What you will do - If a line in the records below includes the word "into", count it, then give the total and nothing else.
** Opening Material for the task block **
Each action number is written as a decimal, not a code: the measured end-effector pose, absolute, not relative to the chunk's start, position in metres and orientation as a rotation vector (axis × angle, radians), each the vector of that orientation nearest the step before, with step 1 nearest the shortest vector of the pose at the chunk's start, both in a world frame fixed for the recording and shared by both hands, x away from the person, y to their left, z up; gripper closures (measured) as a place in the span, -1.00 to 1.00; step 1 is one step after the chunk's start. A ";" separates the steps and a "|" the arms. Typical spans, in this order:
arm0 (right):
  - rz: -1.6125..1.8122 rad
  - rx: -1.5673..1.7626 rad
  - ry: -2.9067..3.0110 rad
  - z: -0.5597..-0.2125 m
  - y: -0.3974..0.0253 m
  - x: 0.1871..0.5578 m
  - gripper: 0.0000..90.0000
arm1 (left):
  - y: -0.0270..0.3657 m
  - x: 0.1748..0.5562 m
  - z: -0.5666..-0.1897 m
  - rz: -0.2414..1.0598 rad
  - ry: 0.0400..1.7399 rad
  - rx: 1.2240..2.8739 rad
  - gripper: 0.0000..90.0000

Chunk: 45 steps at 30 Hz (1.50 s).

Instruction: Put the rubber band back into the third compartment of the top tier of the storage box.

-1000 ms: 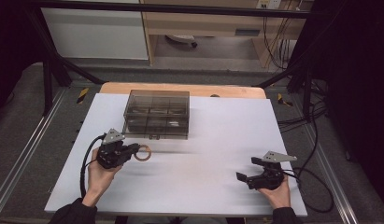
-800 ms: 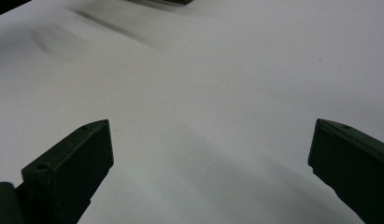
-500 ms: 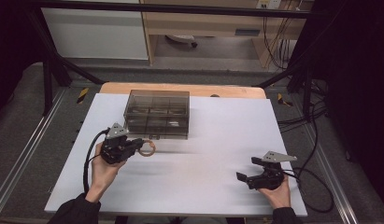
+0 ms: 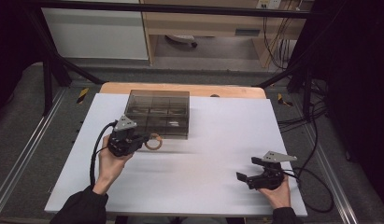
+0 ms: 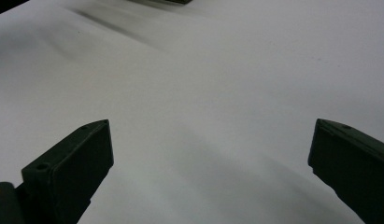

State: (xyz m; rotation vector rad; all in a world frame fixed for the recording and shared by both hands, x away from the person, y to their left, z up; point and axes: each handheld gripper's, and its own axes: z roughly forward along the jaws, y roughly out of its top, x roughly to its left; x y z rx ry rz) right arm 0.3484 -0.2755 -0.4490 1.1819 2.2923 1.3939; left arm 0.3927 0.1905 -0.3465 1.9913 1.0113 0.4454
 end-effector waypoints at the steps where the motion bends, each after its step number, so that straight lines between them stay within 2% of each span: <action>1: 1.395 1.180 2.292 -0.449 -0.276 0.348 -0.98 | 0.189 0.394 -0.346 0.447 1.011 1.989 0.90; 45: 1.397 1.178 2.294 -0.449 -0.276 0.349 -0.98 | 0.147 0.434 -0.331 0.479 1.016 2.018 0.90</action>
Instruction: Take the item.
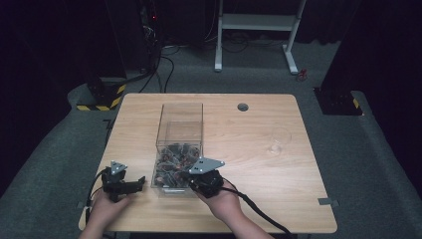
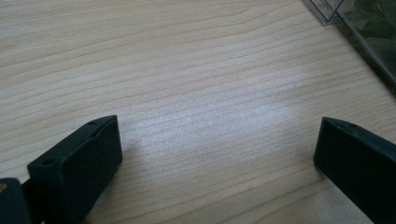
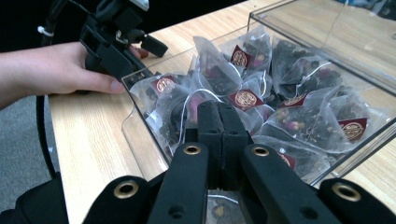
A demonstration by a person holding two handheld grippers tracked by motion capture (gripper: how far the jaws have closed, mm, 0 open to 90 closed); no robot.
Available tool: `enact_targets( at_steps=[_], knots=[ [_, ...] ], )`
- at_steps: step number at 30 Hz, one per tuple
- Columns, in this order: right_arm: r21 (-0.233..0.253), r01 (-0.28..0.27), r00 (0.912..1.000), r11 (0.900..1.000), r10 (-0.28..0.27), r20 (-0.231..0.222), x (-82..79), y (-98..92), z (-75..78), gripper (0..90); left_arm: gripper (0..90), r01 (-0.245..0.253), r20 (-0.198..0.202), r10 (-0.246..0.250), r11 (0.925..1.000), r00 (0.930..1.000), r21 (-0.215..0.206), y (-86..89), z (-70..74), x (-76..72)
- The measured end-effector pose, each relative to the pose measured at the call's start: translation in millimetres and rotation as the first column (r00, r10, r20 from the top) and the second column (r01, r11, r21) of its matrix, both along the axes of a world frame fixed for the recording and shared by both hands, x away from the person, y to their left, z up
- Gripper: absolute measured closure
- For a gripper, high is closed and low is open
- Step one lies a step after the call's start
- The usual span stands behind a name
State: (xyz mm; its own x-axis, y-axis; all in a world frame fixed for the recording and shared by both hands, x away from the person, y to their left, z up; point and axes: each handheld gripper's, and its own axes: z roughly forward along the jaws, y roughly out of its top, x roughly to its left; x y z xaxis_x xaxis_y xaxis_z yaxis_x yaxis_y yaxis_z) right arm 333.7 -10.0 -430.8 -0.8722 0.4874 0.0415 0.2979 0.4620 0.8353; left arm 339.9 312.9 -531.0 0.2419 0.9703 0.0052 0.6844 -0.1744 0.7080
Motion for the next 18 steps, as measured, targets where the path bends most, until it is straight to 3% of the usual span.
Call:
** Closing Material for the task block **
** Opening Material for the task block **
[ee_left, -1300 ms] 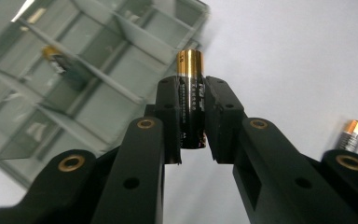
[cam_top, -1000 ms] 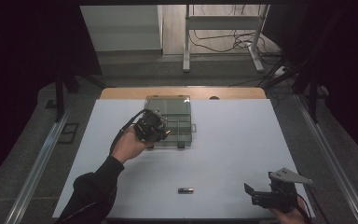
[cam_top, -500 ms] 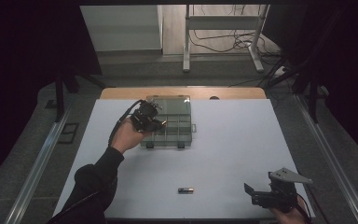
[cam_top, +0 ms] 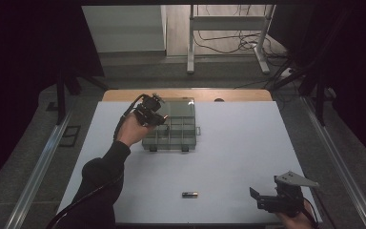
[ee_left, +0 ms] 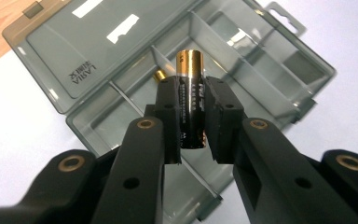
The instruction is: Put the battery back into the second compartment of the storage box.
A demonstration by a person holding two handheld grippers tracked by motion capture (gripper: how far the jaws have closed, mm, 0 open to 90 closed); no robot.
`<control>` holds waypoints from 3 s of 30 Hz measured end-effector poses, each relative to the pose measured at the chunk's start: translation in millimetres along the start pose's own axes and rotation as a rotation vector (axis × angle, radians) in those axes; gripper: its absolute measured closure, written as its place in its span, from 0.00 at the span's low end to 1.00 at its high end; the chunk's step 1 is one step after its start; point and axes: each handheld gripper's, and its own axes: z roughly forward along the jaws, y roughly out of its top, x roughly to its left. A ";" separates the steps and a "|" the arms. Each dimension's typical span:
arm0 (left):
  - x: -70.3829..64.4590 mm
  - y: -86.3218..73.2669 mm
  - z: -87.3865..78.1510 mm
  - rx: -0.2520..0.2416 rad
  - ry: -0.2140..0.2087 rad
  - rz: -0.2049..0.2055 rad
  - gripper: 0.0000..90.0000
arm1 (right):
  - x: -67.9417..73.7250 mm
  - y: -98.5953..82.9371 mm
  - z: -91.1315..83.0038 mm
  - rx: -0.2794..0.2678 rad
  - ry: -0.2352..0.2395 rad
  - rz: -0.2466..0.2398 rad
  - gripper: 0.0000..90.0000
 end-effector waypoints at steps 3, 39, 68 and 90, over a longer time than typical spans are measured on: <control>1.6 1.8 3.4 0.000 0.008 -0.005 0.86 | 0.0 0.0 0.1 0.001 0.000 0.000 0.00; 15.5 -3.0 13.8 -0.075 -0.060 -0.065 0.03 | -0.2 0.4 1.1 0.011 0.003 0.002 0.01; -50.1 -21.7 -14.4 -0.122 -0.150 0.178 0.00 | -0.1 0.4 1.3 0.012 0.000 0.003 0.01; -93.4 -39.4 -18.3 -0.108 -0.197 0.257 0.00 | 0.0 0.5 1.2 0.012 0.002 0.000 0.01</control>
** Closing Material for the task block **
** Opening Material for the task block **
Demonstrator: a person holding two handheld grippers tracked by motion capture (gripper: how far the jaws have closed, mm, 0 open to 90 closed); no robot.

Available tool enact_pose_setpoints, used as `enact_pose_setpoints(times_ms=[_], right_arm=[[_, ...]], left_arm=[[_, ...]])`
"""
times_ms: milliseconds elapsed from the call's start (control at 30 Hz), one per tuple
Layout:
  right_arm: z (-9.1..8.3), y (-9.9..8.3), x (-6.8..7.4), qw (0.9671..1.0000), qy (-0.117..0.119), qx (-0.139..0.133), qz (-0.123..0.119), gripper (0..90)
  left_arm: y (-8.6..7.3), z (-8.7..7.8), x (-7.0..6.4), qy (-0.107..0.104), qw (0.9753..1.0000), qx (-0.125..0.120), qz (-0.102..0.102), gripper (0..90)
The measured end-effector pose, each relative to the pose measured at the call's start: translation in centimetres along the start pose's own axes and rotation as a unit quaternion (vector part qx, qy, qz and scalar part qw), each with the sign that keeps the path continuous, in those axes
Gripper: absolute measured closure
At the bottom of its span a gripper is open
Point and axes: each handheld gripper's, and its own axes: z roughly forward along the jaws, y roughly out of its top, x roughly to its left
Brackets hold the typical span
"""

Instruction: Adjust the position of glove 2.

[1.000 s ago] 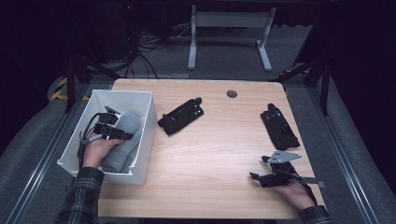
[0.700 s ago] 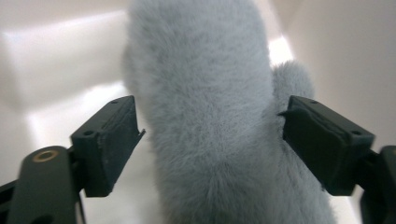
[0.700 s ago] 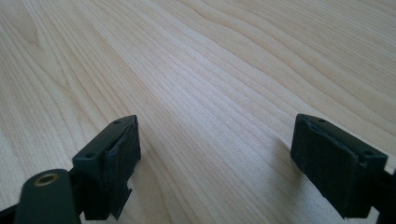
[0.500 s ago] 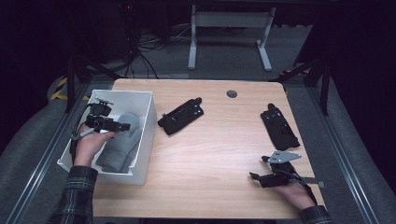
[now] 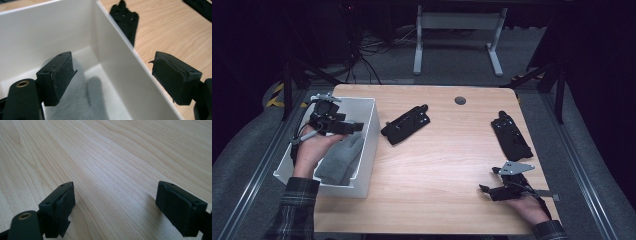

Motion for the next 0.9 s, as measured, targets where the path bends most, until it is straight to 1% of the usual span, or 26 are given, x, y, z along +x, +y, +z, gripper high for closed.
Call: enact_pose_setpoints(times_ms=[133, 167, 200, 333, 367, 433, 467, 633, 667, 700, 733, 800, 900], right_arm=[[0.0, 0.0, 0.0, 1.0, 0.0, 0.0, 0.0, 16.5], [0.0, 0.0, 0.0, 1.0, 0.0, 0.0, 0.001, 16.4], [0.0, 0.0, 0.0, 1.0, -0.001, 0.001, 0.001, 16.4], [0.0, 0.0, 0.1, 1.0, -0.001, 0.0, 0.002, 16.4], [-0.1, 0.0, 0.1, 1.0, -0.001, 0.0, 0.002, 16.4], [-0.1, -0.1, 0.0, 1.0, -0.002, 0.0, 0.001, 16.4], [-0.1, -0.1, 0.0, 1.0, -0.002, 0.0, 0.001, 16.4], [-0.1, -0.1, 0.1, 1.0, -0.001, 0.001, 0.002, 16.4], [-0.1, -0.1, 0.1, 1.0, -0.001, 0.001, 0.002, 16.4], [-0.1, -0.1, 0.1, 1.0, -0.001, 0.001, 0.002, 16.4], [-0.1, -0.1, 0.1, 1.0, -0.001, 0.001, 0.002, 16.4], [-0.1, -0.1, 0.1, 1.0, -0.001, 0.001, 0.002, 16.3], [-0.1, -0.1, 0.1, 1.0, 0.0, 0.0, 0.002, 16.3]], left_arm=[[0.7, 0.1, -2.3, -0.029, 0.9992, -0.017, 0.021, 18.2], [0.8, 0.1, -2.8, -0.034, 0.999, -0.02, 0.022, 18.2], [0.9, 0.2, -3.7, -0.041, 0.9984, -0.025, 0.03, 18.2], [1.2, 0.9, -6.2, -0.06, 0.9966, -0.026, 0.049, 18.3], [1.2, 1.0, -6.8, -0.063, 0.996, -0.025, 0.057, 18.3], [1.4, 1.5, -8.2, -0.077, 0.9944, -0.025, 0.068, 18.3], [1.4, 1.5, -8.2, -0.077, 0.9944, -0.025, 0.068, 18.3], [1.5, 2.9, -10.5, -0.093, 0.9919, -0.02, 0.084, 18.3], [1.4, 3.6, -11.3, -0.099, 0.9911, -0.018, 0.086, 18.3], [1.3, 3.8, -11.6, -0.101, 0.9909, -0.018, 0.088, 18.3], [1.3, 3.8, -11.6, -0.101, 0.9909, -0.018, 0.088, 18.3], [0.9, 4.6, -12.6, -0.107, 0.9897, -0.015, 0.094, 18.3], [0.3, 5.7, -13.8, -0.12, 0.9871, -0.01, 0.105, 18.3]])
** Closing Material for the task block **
Exercise result - 2